Thursday, 22 March 2012

Spring Thoughts

As I sit here, writing these few words, I look out onto a glorious sunny summer day. Well, it is only the 22nd. of March and therefore just the beginning of spring but it has been a wonderful day during which my wife and I have occupied ourselves with a spot of gardening. The above photograph was taken yesterday, in equally beautiful weather, in the grounds of Laurieston Castle, a short distance away from our home. Content with the the efforts of our labours, the few squares of 72% cocoa dark chocolate and the view of a blue cloudless sky, I am at peace with the world.

Local children are at play outside, content that their own labours, at the nearby school, are also completed for the day. While working outside in the garden, we heard the excited cries of the children, as they competed in some form of sports day on the school field. It is always uplifting to hear such youthful joy, particularity when it is at a little distance and the volume is not to loud! My brothers and I had a loving and secure upbringing and this should be the right of every child. It is with regret and sadness that in our society, not all children may enjoy this surely most basic right of childhood. When I come into contact with young children, I think of my own largely happy time when I was that age and ponder on what the world will be like when they reach adulthood. Indeed, what sort of world will they have to live in when they reach my antique years. Will flying cars finally exist and how will future generations cope with them constantly falling out of the sky or shall the joys of teleportation save them the daily commute to work or the dubious pleasures of the airport on their way to sunny climes or Mars or the moon.

I hope dear reader, that you will see from the above that I am not a hater of children and will bear this in mind when reading the following rant.

Earlier this week, I was on my travels around my city when the opportunity to ease my aching legs arrived by the appearance of a number 45 bus. The 45 is one of Edinburgh's less frequent services which I seldom seem to see when on my travels. I was beginning to believe that the timetable was a work of fantasy and fiction but here it was, a number 45 bus arriving at the bus stop just as I took up my position in the queue. I started to run through all of the possible destination that this single decker bus would pass on it's route and the variety of walks that I could undertake from any of them. My joy however was short lived. The bus was packed and virtually all of the seats were taken by pupils from a primary school, which for the moment, will be nameless. When I was that age, it was drummed into you, that you should give up your seat if there was an old, disabled or pregnant person standing. Fortunately I only fall into the first category but I was still denied a seat and a little rest before embarking on the next stage of my trek, while the youngsters, no doubt bursting with energy, rested until the demands of playtime. I can still remember the often quite formidable conductors and conductresses (Ah remember them!!!) who would have enforced, with no argument, that surely reasonable acknowledgement of helping those in need of a little assistance.

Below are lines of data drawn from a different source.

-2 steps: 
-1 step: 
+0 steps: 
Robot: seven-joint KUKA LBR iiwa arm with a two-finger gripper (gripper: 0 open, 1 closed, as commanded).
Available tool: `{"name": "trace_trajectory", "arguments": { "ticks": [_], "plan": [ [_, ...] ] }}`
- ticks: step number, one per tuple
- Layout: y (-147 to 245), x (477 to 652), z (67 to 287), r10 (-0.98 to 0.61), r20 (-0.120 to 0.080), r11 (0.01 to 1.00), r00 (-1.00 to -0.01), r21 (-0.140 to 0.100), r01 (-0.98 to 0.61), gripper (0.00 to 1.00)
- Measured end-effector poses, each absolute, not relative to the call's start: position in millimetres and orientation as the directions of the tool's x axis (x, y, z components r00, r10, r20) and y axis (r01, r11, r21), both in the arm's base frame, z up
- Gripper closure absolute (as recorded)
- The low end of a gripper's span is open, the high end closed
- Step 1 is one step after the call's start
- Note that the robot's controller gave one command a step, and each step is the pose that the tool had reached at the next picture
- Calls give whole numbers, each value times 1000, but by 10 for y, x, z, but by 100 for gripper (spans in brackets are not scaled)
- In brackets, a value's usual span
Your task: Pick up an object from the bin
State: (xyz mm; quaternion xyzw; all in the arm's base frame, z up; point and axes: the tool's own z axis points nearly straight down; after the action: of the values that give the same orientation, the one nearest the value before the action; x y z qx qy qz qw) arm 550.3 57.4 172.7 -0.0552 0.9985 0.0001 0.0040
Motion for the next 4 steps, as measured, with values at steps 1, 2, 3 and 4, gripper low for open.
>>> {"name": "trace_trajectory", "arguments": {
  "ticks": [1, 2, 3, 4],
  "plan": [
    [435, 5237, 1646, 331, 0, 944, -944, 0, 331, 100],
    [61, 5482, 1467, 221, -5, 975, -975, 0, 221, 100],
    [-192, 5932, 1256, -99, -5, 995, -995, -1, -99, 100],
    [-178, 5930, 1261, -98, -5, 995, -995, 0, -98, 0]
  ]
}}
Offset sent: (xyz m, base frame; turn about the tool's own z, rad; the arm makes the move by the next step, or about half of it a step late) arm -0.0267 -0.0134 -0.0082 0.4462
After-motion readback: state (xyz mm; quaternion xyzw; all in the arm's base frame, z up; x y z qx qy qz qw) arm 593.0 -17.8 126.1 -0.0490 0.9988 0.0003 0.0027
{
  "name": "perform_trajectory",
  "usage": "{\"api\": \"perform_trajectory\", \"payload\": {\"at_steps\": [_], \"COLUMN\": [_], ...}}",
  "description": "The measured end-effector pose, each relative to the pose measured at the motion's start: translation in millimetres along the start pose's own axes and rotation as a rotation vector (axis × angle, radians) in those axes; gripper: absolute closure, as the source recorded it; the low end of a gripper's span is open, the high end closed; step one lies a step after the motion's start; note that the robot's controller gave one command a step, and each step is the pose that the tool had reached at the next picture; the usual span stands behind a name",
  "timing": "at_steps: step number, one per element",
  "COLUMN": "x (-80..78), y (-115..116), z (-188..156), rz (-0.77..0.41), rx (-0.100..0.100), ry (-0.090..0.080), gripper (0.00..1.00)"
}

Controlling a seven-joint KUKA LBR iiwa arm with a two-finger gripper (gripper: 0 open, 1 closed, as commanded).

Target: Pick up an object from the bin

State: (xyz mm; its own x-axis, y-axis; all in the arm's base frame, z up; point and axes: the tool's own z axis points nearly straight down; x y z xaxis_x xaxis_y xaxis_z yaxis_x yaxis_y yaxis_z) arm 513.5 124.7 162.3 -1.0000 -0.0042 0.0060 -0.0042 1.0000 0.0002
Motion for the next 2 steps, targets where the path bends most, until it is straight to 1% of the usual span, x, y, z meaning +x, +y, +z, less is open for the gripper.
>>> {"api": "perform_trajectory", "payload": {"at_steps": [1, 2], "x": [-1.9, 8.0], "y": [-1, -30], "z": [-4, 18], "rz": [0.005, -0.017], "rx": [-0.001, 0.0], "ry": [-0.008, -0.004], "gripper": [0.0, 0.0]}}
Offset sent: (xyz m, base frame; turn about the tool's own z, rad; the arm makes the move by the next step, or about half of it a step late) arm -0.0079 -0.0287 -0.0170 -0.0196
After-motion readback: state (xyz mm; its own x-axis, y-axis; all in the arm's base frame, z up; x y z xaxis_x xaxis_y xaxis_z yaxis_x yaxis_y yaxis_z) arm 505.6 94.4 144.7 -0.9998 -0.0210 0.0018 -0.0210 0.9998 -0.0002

I do not blame the children. However, there were five teachers/carers present and it does not seem unreasonable that one or more of them could have shown a good example and given up their seat to a crusty old geezer such as myself or indeed, the other oldtimers who were left to stand. However, that would probably spoilt a good natter as they all sat close together. The real cause of this attitude and where I place all blame is with the Parents. They are now the most powerful section of our society and seem to think that the world and everyone in it should revolve around them. They claim that their demands are for the children but I am not having it. It is they who think that the result of a few moment passion should make them special and give them an honoured position in our world. Parenting has never been easy and most of us just make it up as we go along, trying our best to give our offspring the greatest start in life. While in a decent society, we should all do our best to help parents, that should not mean that we should be bombarded with parents constant and deafening demands when they should accept the responsibilities that they brought on themselves.

Well sorry about that, it just came out. Lets hope that when the children of today become parents, they will taken on more of the responsibility, rather than expect the rest of us to do. Although I am not hopeful.

We're ready for our close-up Mr. DeMille !

Three young stars of the Spring garden.